El presidente Mauricio Macri y su esposa, Juliana Awada, junto a la reina Máxima recorrieron esta mañana la Casa-Museo de Ana Frank en la ciudad de Amsterdam (Holanda), donde se firmaron acuerdos para «promover el diálogo y la tolerancia». Allí, los visitantes fueron guiados por Ronald Leopold, director general de la Casa de Ana Frank.

El Presidente escribió en el libro de visitas que el de Ana Frank «es un mensaje de esperanza en el medio de la oscuridad. Su padre supo transformar su enorme dolor en una misión y comprometer al mundo en la lucha por los derechos humanos. ‘Piensa en toda la belleza a tu alrededor y sé feliz’, Ana Frank. Con todo mi afecto y respeto».

En tanto, en el testimonio que dejó por escrito su esposa señaló que estaba «muy conmovida por la historia y vida de Ana Frank. Es y será siempre una inspiración para trabajar por una vida mejor y por los derechos humanos». Por su parte, Leopold consideró «todo un honor que el presidente de la Argentina realice una visita a la Casa de Ana Frank, este sitio de memoria y reflexión. Apreciamos especialmente que remarque la importancia de las actividades educativas de la Casa de Ana Frank y del Centro Ana Frank de Buenos Aires».
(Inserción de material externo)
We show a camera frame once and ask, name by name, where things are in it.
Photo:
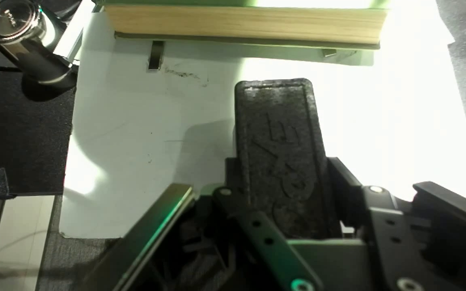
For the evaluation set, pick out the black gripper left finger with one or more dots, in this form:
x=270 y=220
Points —
x=152 y=236

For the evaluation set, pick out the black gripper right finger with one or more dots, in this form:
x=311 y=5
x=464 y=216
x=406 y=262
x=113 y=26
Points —
x=405 y=242

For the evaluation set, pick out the white flat table board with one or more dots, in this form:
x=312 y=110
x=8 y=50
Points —
x=136 y=134

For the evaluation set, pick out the black whiteboard eraser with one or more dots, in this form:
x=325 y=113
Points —
x=283 y=161

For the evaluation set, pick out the silver black metal pole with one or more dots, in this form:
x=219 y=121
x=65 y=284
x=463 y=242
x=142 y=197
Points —
x=23 y=37
Justamente, la comitiva estuvo acompañada por Héctor Shalom, director del Centro Ana Frank de Buenos Aires, un espacio que «desarrolla, de la mano de la historia de Ana Frank, programas educativos para jóvenes de la Argentina, para combatir los prejuicios y la discriminación», se indicó en un comunicado.

Sobre la visita, la secretaría de Derechos Humanos sostuvo que «la Argentina se pone nuevamente al frente de la lucha en defensa de los derechos humanos» al suscribir «dos convenios de cooperación con la Casa de Ana Frank, que apuntan a afianzar el diálogo y fomentar la tolerancia entre los jóvenes».